Wheen, however, argues that Capital is not really a scientific hypothesis or economic treatise. "More use-value and indeed profit can thus be derived from Capital", writes Wheen, "if it is read as a work of imagination; of Victorian melodrama, or a vast Gothic novel whose heroes are enslaved and consumed by the monster they created ('Capital which comes into the world soiled with mire from top to toe and oozing blood from every pore'); or perhaps a satirical utopia, like Swift's land of the Houyhnhnms, where every prospect pleases and only man is vile". Marx's critique of capitalism is certainly a great imaginative work, a satiric indictment of the system. Nevertheless, Capital is fundamentally a scientific work that provides the only real understanding of the inner logic of capitalism. By itself, it cannot automatically provide a full understanding of the capitalist system today, but it provides an indispensable method of analysis for understanding contemporary capitalism.

top     'Above all, a revolutionary'

WHEEN CORRECTLY HIGHLIGHTS the significance of the great Paris Commune of 1871 and Marx's celebrated work, The Civil War in France. The Commune was crushed with 20,000 slaughtered. Its repercussions rocked Europe at the time and allowed Marx and later Lenin to draw upon this experience. Marx quoted the boast from a leaflet issued at the time. The proletariat of Paris had made themselves, 'masters of their own destiny by seizing upon government power'. Through the Commune, for the first time in history, the working class temporarily formed its own government.

 

The Commune abolished the political police, established an armed people in place of the standing army, disestablished the church, abolished religious control of schools, and introduced the election of all public servants subject to recall. The lessons of this defeat regarding the nature of the capitalist state and the need for a revolutionary party were essential in allowing the Bolsheviks to lead the working class to power in 1917.

The Civil War In France was published by the First International and the first two print runs of 3,000 each were sold out within a fortnight!

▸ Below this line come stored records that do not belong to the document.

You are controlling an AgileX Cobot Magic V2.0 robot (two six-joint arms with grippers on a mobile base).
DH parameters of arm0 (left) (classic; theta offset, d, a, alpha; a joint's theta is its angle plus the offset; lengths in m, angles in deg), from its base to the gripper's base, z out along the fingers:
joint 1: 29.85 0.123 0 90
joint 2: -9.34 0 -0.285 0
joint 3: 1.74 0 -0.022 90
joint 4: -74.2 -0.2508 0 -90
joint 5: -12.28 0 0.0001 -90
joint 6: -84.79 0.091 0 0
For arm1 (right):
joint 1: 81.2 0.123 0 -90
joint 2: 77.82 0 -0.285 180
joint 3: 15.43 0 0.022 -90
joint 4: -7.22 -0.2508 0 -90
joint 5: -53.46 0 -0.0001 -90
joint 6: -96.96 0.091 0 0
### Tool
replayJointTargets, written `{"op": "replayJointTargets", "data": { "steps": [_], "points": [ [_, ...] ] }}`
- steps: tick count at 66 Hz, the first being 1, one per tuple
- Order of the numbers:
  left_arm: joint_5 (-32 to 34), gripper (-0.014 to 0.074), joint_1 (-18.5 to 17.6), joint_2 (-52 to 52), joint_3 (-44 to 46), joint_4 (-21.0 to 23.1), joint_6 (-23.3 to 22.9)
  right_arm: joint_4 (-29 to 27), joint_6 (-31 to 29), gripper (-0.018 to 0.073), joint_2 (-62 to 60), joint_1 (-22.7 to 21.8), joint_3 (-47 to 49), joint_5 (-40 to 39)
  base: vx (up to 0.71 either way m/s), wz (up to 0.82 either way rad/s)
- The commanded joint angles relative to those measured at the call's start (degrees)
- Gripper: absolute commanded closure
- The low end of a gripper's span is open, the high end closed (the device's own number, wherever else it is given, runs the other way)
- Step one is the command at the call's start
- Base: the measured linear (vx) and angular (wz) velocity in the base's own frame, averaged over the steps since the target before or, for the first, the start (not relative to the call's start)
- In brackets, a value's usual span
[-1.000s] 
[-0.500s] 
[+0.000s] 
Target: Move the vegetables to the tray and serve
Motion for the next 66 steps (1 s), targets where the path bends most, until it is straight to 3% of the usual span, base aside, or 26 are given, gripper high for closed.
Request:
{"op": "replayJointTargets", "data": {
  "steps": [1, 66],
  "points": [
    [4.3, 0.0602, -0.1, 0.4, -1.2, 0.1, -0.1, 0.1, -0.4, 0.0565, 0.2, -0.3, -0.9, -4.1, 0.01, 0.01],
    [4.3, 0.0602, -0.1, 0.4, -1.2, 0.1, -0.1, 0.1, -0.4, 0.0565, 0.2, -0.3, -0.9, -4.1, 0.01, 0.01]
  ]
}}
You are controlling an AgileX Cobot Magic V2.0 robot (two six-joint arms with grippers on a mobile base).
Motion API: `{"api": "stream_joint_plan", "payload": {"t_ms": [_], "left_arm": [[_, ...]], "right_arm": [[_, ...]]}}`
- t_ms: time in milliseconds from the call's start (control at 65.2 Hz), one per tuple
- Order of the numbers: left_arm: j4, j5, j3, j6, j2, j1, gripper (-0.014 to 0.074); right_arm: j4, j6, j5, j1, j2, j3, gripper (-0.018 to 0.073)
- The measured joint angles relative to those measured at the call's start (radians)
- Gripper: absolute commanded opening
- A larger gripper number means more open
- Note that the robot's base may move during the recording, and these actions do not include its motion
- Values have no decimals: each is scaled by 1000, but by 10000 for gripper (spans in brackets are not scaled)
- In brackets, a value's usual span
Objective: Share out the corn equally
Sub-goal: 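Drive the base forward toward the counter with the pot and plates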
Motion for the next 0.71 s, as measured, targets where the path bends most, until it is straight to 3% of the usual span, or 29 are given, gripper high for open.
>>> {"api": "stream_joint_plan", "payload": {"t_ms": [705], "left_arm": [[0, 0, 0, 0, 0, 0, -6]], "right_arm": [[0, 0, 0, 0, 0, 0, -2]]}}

Marx was not only a great theoretician for the workers' movement and an active fighter for his ideas. Marx and his family made heroic sacrifices. Police persecution and exile were all a part of their life, as was extreme hardship and poverty. This is graphically illustrated throughout the book. Of his six children, four died from poverty-related diseases and two committed suicide. Both Marx and especially his wife Jenny suffered at the hands of bailiffs and money-lenders. Lack of adequate food and poor housing inevitably affected their own health. But Marx's determination to overthrow capitalism never wavered. 'Marx was, before all else, revolutionary', declared Engels at Marx's graveside: 'His real mission in life was to contribute in one way or another to the overthrow of capitalist society. Fighting was his element'.

Francis Wheen's biography does a service in providing a positive introduction to the life, work and ideas of Marx, making them accessible to a new generation of fighters for socialism who are coming into contact with Marxist ideas for the first time. This biography is overwhelmingly favourable to Marx and his ideas, and written in a lively, humorous style.

 

Throughout the book, moreover, Wheen links Marx's ideas to the modern world in order to illustrate their relevance. His attempts to do this, however, tend to hang in mid-air because he offers no conclusions about an alternative to global capitalism. And in some passages Wheen's sense of humour gets the better of him and he lapses into journalistic flippancy which presents some of Marx's ideas and actions in a one-sided manner that can be misunderstood. These deficiencies, however, will not deflect from the overwhelmingly positive impression of Marx and his ideas that will be left on the reader.